§ Work instruction
Among the entries below, extract exactly the lines that run from the one with "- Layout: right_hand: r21" through the one with "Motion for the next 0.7", both ends included.

• • • • •

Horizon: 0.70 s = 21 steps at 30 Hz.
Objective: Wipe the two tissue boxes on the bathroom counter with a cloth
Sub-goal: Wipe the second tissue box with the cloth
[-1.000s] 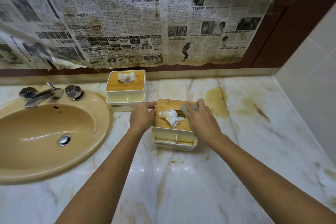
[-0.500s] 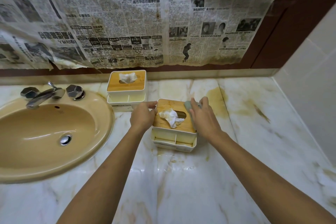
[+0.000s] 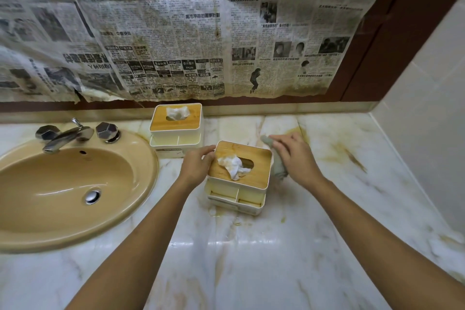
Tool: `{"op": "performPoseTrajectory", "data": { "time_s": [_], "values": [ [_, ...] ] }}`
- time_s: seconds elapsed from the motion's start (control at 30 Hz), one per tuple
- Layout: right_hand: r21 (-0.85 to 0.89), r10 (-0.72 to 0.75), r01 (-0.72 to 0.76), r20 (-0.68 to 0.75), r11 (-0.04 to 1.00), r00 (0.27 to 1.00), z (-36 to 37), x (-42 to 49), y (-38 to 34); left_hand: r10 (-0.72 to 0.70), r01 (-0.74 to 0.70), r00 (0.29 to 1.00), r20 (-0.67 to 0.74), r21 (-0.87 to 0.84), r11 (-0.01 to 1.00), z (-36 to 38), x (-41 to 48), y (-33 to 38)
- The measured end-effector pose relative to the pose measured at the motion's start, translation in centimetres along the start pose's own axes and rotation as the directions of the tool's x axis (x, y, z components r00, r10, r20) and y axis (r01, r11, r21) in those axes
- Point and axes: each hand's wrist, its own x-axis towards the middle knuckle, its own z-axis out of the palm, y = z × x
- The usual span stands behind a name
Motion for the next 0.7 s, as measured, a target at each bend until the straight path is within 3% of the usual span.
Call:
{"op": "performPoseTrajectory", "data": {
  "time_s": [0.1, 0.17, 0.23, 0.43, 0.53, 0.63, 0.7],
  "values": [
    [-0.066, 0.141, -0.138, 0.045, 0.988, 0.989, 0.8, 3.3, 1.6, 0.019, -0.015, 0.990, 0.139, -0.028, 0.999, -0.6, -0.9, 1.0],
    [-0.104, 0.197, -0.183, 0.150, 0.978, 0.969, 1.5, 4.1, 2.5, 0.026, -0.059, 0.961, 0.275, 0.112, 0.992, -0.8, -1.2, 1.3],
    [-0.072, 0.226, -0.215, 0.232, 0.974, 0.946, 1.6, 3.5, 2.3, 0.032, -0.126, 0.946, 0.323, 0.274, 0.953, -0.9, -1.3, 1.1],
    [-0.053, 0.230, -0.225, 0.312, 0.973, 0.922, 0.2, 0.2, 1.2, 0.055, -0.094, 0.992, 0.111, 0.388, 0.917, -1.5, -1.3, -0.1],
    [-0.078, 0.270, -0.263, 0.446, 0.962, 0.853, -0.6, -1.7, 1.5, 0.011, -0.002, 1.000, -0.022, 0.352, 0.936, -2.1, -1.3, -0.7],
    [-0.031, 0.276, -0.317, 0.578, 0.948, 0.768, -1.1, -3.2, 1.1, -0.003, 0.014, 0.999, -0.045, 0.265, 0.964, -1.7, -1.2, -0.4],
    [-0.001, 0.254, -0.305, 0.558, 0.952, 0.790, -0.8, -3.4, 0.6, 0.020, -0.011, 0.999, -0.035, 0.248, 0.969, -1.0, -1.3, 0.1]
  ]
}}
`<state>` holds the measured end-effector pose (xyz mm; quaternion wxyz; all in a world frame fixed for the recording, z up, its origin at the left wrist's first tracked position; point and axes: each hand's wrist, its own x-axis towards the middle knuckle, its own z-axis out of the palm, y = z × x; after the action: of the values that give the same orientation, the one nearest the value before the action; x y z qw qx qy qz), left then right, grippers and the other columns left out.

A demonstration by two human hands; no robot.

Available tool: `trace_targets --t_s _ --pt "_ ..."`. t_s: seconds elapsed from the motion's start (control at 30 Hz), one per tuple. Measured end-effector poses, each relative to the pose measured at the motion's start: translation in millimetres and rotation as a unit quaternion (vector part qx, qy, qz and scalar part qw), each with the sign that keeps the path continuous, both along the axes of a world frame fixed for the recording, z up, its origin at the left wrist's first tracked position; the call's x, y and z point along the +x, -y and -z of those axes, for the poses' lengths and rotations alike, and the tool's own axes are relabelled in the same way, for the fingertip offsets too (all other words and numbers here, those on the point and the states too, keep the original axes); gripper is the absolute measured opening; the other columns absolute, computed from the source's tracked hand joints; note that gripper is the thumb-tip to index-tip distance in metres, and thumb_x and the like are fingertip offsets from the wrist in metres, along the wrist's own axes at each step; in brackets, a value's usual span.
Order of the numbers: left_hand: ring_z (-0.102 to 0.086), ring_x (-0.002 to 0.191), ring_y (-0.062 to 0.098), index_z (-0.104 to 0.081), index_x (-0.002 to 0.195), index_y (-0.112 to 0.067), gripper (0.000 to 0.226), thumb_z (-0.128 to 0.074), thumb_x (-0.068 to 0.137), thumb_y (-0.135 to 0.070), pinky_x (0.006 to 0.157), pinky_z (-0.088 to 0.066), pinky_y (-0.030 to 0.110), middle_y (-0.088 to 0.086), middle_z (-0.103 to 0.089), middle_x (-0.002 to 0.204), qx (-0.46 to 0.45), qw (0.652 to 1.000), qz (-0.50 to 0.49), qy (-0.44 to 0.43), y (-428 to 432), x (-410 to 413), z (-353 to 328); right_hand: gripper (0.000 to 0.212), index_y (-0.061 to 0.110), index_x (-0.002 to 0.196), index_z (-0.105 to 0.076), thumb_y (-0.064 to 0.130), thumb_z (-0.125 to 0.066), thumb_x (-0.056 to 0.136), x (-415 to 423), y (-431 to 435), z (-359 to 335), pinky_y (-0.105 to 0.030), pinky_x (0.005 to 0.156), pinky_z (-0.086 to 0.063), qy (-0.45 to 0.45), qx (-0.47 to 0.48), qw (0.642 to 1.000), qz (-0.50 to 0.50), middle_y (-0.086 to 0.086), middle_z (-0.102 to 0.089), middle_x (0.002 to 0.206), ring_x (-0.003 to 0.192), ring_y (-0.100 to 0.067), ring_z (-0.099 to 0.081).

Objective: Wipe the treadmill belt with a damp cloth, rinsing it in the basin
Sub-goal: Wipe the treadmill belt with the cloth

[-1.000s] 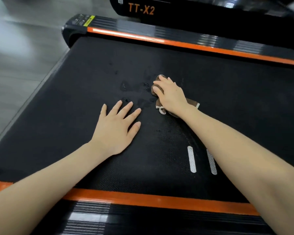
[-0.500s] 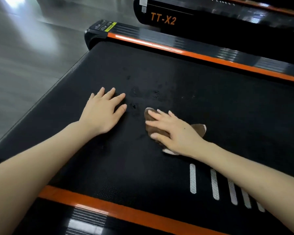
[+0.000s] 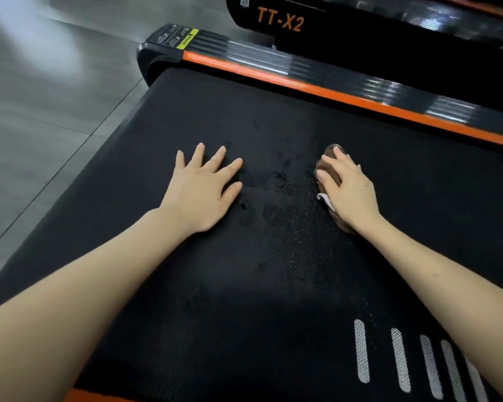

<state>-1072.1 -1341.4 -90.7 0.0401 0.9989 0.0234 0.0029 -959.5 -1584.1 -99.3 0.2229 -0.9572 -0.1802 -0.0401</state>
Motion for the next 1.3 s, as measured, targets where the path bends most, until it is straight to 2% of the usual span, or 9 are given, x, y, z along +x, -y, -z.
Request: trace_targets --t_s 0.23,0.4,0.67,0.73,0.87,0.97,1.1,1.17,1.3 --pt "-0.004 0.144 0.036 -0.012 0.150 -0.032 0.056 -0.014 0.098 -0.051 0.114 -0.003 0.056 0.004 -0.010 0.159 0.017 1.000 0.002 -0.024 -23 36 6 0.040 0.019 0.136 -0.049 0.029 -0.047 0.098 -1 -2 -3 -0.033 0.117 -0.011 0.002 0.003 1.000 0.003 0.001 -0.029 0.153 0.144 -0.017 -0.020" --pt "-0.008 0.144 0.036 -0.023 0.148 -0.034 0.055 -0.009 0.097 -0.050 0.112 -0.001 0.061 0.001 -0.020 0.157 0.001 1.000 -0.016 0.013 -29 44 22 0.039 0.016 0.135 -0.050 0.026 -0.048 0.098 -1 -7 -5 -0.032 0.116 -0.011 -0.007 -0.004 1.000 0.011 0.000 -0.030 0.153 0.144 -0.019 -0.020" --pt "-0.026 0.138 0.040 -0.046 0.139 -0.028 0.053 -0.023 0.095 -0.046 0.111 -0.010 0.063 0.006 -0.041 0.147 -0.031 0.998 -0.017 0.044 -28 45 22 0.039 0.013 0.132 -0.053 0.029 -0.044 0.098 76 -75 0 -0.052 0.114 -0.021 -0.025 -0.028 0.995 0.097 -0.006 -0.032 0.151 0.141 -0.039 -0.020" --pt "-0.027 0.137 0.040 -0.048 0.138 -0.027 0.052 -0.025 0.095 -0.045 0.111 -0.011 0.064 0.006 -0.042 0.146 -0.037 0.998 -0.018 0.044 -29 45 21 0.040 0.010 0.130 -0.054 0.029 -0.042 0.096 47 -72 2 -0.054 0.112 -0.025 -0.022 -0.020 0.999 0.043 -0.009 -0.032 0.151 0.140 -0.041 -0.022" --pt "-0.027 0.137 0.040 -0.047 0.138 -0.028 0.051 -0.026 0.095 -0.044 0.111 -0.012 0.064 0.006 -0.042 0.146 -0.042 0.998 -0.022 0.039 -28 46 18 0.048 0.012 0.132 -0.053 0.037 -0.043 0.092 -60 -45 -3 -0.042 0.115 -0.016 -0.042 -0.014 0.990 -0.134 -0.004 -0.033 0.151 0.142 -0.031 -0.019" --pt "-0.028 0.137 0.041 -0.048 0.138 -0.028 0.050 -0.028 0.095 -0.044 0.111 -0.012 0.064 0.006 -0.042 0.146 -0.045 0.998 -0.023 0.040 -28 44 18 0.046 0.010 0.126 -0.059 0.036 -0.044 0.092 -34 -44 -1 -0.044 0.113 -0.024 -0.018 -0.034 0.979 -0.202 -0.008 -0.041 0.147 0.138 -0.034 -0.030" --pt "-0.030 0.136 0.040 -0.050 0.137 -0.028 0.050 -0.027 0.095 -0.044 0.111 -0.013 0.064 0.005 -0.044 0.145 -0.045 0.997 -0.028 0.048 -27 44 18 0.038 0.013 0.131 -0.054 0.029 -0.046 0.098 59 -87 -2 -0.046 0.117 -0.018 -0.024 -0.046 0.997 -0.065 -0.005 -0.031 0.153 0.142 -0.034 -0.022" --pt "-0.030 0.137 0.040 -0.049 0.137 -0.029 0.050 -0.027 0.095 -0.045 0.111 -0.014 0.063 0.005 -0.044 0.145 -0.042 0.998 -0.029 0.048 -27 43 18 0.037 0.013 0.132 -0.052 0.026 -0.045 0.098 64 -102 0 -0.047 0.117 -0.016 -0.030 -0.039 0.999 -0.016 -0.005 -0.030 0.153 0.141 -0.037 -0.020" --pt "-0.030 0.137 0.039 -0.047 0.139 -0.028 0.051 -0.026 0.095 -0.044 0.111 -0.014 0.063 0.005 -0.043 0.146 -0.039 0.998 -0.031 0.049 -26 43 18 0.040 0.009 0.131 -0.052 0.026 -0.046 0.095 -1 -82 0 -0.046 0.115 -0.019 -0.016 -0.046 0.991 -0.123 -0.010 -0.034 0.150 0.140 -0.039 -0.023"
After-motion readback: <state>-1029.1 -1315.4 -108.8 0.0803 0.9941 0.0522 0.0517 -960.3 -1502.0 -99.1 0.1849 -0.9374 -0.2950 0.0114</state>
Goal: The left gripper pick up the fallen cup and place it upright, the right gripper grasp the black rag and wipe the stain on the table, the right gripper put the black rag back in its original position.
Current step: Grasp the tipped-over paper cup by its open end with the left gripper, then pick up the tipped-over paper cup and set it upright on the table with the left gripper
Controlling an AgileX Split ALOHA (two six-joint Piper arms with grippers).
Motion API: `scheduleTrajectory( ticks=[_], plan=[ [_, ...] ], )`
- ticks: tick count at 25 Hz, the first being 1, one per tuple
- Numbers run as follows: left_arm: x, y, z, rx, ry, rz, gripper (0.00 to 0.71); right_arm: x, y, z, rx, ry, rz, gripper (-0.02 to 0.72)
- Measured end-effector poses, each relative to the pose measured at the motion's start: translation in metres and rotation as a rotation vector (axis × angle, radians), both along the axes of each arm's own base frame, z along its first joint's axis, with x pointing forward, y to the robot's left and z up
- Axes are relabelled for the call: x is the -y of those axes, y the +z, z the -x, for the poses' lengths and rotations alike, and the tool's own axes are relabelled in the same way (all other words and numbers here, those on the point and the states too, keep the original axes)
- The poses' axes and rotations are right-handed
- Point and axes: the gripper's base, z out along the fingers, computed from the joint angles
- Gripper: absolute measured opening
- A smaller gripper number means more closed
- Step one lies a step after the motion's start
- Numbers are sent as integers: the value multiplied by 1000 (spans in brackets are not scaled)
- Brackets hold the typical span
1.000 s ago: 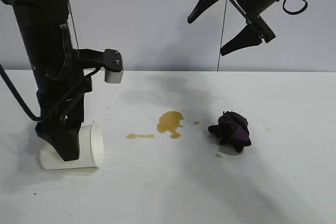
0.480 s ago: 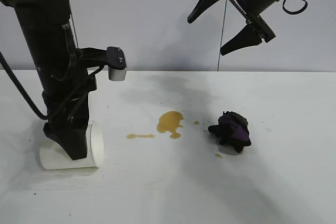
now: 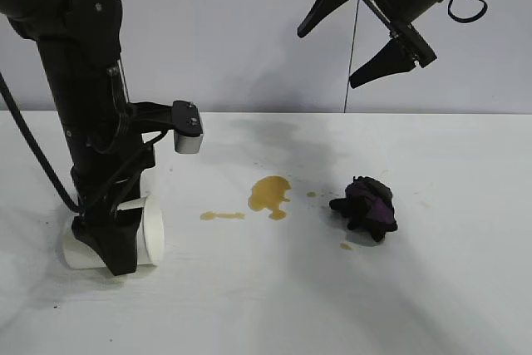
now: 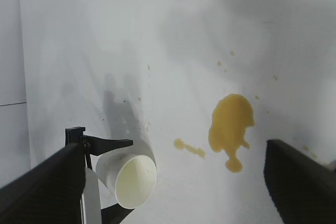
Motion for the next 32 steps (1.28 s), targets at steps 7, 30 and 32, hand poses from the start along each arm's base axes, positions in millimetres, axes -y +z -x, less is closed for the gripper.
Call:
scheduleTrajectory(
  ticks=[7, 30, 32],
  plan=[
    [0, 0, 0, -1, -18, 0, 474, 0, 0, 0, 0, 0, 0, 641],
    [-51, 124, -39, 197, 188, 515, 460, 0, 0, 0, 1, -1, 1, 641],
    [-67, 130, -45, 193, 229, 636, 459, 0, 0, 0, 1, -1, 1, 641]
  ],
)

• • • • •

§ Solution to this task
- Layout: right_hand: r21 (-0.85 to 0.89), r10 (-0.72 to 0.75), r01 (-0.72 to 0.76), r20 (-0.68 to 0.75), r11 (-0.04 to 1.00), r00 (0.27 to 1.00), z (-36 to 37), x (-42 to 49), y (-38 to 34); left_hand: r10 (-0.72 to 0.70), r01 (-0.74 to 0.70), r00 (0.29 to 1.00), r20 (-0.67 to 0.74), r21 (-0.87 to 0.84), r11 (-0.01 to 1.00), z (-36 to 38), x (-41 to 48), y (-33 to 38)
- The measured end-effector pose relative to the pose measured at the motion's start, translation in centimetres along the start pose's own axes and rotation as the directions of the tool's x axis (x, y, z components r00, r10, r20) and y axis (r01, r11, r21) in those axes
- Point and axes: each hand's wrist, its own x-axis towards the middle knuckle, its own z-axis out of the palm, y = z × x
- The usual span stands behind a name
Motion for the next 0.7 s, as measured, a target at each bend until the straight path is within 3% of the usual span.

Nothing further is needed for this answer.